→ **Directions for this task**
In the material below, the lines containing the word "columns" are required; copy each of them.
******************************
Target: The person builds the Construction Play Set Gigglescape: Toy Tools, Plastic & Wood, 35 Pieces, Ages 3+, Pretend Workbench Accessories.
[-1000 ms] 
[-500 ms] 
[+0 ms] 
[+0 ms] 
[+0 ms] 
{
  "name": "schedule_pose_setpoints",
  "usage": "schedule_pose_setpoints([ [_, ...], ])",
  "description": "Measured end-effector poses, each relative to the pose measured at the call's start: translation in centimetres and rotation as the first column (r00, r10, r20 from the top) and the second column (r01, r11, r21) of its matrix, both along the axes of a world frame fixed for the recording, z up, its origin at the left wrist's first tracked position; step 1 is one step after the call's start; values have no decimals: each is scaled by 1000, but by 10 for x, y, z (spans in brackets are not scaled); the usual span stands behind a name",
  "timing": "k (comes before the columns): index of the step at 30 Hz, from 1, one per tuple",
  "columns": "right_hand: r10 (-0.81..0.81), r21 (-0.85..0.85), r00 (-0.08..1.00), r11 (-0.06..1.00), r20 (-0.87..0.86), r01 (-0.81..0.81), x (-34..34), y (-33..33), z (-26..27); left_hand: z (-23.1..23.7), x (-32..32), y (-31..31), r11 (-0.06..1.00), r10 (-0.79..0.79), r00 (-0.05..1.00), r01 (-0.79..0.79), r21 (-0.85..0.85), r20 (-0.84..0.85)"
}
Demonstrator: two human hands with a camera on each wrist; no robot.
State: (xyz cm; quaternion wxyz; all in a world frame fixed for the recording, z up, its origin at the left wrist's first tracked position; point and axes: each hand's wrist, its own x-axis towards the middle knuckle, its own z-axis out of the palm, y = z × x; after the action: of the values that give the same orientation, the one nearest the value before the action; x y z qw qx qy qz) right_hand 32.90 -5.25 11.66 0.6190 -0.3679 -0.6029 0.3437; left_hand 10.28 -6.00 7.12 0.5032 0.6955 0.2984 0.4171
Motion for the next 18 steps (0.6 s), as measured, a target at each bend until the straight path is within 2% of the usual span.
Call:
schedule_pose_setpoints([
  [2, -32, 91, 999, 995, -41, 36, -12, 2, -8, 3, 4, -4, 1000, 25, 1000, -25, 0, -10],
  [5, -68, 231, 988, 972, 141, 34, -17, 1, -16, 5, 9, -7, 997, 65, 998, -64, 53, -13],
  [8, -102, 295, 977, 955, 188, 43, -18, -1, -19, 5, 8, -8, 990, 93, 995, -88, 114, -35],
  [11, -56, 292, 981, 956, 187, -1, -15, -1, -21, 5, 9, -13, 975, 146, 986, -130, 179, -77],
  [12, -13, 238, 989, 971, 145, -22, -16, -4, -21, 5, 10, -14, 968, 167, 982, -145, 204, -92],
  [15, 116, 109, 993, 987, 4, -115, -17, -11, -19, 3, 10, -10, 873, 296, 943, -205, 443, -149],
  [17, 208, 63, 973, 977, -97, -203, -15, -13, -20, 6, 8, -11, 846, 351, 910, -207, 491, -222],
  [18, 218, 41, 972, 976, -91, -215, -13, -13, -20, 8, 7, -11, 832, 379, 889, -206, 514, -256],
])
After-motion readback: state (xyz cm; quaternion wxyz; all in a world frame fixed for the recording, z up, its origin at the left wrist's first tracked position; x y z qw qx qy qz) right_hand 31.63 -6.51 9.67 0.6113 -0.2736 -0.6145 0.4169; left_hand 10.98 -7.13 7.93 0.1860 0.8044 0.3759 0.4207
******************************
→ **Task solution**
  "timing": "k (comes before the columns): index of the step at 30 Hz, from 1, one per tuple",
  "columns": "right_hand: r10 (-0.81..0.81), r21 (-0.85..0.85), r00 (-0.08..1.00), r11 (-0.06..1.00), r20 (-0.87..0.86), r01 (-0.81..0.81), x (-34..34), y (-33..33), z (-26..27); left_hand: z (-23.1..23.7), x (-32..32), y (-31..31), r11 (-0.06..1.00), r10 (-0.79..0.79), r00 (-0.05..1.00), r01 (-0.79..0.79), r21 (-0.85..0.85), r20 (-0.84..0.85)"

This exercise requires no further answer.